Scarlett chooses Queen over Pope. |
The game has a good system for explaining how the combat is going to work. When you point one of your units at the enemy it will show how much of each unit's HP is going to get lost (or gained). The game's fairly deterministic so these estimates are right, how ever the game is also very sensitive to conditions, so it's easy to send a unit off for what seems like a route only to have them completely smashed. The mechanism is good, and since you can swap with another unit near by it's usually fine, but especially when I was playing fast it was sometimes a little frustrating.
As an extension of this and of the issue with the UI -- and of my own over expansion in my first play through -- it would be nice to have a system of Quarter Masters. There are a lot of items in the game at a lot of characters and if you aren't paying good attention then it's easy to hit a wall in the game because people aren't using the gear that you already have, let alone the gear you could go and buy at one of the hundred towns you've fixed up.
In my second play through, I've kept my army much smaller and I've been more careful with equipment and it's working out fine. There is a lot of fun in figuring out how to set Lex up to be the bad ass he deserves to be, but I think having a system where I *could* let the game do it form me if I wanted would make this a little easier to take on.
The game is very good about explaining all the bits too, but it has a lot of bits. There's a whole Unicornipedia (it's not called that, but you know) about every person in the world, every country, the last ten thousand years of history, every type of unit, every game mechanic and all of the tips and tricks you need to succeed. It's a lot, so much that I totally ignored it. The story stuff isn't terribly necessary, and I picked up most of the combat things on my own eventually. Now on my second play through, I'm finding things that I struggled with are much easier.
One thing I think the game could have used is some kind of unit rater. The enemy units are usually not great models for your units (since you need to be better than them). The enemy can give you hints about what might be helpful, but they're not great. Having an optional in game tool that goes "This unit is going to lose a lot because it doesn't have anyone doing direct damage" or "This unit is going to get wrecked by anyone with a horse", would have been a nice addition. Maybe coupled into the estimate systems, "Lex should be excellent in that fight, but there are a lot of horses around who are going to trample him."
Things I'd Include In a Game
I've though making an Ogre Battle clone would be fun. Now I don't have to because this game exists and it's great.
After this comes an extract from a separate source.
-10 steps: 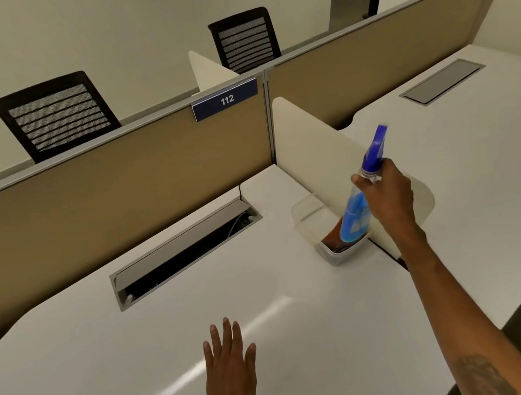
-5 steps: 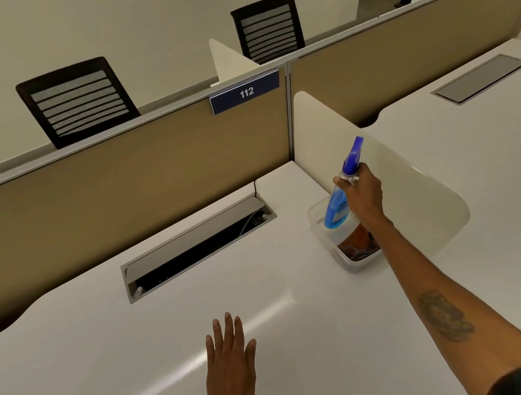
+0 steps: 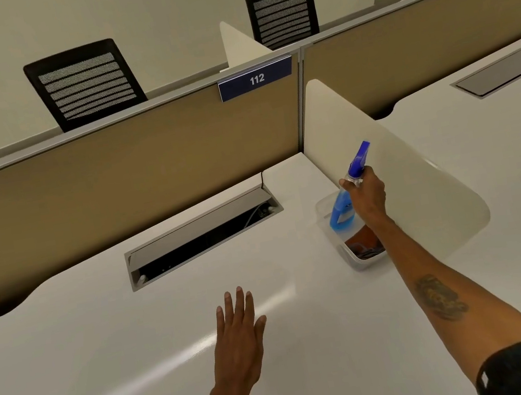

Having spent a long time looking at all of the issues with Ogre Battle, I can say that Unicorn Overlord solves practically all of them in wonderful was, is a great game in it's own right and just makes a ton of sense.
Alain kicks ass in a nice friendly swamp. |
If I were still going to make my own Ogre Battle, I think the attention to the interactions between classes in units would be the best thing to take from Unicorn Overlord. It's a lot of fun to put units together that either solve a specific problem or are just really nice wrecking balls.
Last Things
I'm delighted that Unicorn Overlord exists. It's fun, and fast, and light and gets rid of so much cruft that slows games down or makes them not be fun. I don't know that it would be everyone's cup of tea, but it is mine and I think that it's really likeable in a lot of ways.